Ms. Hempowicz, how big of a thing is this? Like, how often
are retirement or resignation used to avoid questioning?
Ms. Hempowicz. Yes, ma'am. Thank you so much for the
question. It is much more common than you would think. You
know, I encourage members of this committee to just page
through inspectors general reports. One, they're fascinating
but, two, you'll often see, you know, we couldn't complete this
investigation because the person left government and wouldn't
answer our questions. It's an illogical limit to these
inspectors general for the ability to do their jobs.
And I will just highlight, because Mr. Smith has raised
that he has concerns about how they would exercise the subpoena
authority. I want to just highlight that the Department of
Defense Inspector General has testimonial subpoena authority.
So, does the Pandemic Response Accountability Committee. So,
does the Special Inspector General for Pandemic Recovery. And
we have not seen those inspectors general abusing this
authority.
I would also highlight that under the provision--under the
provisions of the law in front of Congress right now that would
institute for-cause removal protections for inspectors general,
abusing subpoena authority would absolutely fit under the abuse
of authority provision there, allowing the President to remove
an inspector general.
Ms. Bush. Thank you. Thank you.
So, Vice Chair Gomez introduced legislation, which is also
included in Chairwoman Maloney's IG Independence and
Empowerment Act, to grant this authority, the testimony of
subpoena authority, of course, to the inspectors general. So,
Ms. Hempowicz, how does the inability to compel testimony from
former government employees hinder the work of the inspectors
general and their ability to fully investigate matters?
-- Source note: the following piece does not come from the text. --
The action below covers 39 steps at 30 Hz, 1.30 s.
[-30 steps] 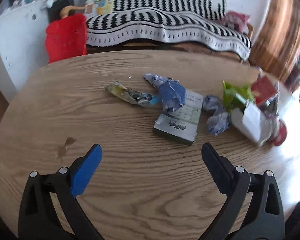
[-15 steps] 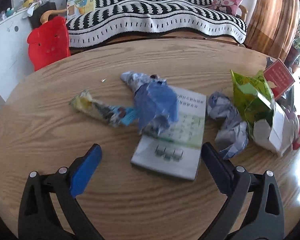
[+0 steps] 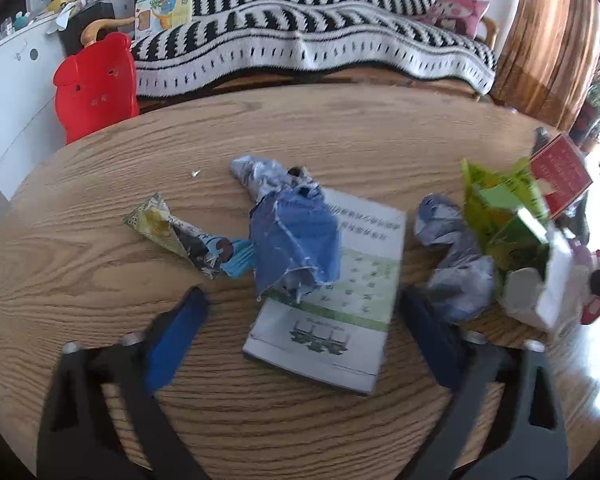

Ms. Hempowicz. It completely undermines their ability to
conduct fulsome investigations. And it's not just former
government employees who have left service that are left out of
inspectors general, their jurisdiction, because of the lack of
this testimonial subpoena authority. They're also limited when
they're reaching out to ask--when they're asking questions of
government contractors and subcontractors. And we've seen just
how exponential the potential for waste is, utilizing
government contractors and over utilizing government
contractors. And so, I think this limit to IG authority should
be concerning to members of both sides of the aisle.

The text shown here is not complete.